Click to play video: 'Staff shortages force bed closures at youth mental health unit at Moncton hospital'
Staff shortages force bed closures at youth mental health unit at Moncton hospital
WATCH: This week, the Horizon Health Network confirmed that their 4 four-bed Inpatient Youth and Wellness Unit at the hospital was merged with the Provincial Child and Adolescent Psychiatric Unit more than a year ago, bringing the total number of beds for youth in crisis from 10 down to 6. Shelley Steeves reports – Mar 12, 2021

There are now four fewer beds for youth in crisis at a mental health facility for youth at the Moncton Hospital.
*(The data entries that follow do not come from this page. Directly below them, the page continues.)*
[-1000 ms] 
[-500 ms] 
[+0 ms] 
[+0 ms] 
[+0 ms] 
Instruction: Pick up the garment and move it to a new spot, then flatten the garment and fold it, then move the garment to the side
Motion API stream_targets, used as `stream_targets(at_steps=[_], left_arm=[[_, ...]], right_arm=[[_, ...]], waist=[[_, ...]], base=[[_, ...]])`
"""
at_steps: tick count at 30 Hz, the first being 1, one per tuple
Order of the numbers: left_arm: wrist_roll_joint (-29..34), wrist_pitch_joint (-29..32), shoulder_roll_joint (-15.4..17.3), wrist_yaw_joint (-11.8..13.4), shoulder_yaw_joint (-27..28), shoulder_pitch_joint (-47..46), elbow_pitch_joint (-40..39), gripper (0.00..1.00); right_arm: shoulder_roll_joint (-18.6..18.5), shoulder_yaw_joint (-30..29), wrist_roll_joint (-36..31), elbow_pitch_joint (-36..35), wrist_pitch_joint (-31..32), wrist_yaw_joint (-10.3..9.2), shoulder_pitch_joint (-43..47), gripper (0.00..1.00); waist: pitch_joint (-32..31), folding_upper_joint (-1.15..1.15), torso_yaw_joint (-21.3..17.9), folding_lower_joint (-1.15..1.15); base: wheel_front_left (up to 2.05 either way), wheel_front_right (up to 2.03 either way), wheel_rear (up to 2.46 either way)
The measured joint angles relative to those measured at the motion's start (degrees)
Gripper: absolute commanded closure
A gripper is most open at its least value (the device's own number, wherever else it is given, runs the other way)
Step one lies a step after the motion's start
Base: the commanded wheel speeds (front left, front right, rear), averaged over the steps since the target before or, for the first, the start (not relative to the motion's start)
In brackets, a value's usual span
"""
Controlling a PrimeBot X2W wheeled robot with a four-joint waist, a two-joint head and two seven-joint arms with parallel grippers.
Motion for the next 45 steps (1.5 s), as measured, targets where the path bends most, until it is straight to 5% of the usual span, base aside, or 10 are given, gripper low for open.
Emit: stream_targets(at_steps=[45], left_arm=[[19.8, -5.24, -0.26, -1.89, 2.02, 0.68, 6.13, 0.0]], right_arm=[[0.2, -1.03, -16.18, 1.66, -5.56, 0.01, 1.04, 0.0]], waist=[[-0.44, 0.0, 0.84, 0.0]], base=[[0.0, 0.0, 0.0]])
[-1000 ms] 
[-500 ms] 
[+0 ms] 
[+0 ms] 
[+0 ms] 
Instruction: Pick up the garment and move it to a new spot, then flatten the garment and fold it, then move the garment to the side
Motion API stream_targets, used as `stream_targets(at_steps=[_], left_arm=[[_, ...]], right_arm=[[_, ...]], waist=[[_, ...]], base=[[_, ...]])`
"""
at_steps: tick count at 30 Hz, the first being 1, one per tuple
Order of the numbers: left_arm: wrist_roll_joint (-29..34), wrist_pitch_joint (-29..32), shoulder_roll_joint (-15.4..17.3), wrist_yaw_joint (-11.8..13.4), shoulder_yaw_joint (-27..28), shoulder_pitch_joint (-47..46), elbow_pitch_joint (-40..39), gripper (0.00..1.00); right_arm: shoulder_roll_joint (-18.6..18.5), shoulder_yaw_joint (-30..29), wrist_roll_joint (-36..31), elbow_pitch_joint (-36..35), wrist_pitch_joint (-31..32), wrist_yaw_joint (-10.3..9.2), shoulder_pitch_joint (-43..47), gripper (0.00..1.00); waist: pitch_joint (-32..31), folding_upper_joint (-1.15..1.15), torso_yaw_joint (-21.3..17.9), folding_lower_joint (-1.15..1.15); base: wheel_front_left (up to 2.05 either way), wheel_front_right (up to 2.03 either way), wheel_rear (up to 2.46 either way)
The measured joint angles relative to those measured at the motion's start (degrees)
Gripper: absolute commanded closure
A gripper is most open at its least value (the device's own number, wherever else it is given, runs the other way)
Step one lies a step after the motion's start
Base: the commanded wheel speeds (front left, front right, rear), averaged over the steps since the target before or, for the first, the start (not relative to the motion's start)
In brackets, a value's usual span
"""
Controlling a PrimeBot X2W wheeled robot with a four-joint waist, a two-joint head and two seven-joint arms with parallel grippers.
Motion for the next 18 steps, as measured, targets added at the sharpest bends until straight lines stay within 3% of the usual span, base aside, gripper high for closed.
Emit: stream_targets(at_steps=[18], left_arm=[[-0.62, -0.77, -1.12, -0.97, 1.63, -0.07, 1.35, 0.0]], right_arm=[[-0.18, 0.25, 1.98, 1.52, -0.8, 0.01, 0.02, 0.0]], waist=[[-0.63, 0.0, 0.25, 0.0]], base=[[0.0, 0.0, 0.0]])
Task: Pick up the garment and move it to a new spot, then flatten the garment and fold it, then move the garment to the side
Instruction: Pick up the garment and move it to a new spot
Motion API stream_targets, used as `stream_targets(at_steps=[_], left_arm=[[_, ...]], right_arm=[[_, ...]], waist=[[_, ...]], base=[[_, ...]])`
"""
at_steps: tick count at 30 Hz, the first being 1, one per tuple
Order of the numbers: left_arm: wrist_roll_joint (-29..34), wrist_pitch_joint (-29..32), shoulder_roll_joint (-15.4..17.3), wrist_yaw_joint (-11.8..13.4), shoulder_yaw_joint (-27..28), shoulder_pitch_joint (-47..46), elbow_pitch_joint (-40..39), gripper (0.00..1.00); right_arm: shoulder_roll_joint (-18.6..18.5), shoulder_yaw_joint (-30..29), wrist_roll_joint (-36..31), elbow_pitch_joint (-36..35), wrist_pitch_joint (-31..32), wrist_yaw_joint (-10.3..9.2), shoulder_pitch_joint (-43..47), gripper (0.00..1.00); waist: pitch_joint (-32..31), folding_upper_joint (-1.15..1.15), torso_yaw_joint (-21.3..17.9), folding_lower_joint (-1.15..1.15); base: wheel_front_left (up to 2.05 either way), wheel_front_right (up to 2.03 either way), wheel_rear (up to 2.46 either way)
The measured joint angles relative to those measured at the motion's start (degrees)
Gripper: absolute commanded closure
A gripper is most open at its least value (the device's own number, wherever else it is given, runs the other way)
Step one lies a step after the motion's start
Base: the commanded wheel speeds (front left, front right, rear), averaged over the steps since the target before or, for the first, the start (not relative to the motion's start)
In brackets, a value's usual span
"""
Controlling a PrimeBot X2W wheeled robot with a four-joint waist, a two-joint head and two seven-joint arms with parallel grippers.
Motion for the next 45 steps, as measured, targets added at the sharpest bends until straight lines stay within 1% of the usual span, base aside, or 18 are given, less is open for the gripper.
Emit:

This week, the Horizon Health Network confirmed that their four-bed Inpatient Youth and Wellness Unit at the hospital was merged with the Provincial Child and Adolescent Psychiatric Unit more than a year ago, bringing the total number of beds for youth in crisis from 10 down to six.

“The Inpatient Youth and Wellness Unit and the Provincial Child and Adolescent Psychiatric Unit (CAPU), both located at Horizon’s The Moncton Hospital (TMH), were merged into a single unit just over a year ago due to ongoing staffing challenges,” said Jean Daigle, VP Community, Horizon Health Network in an email to Global News.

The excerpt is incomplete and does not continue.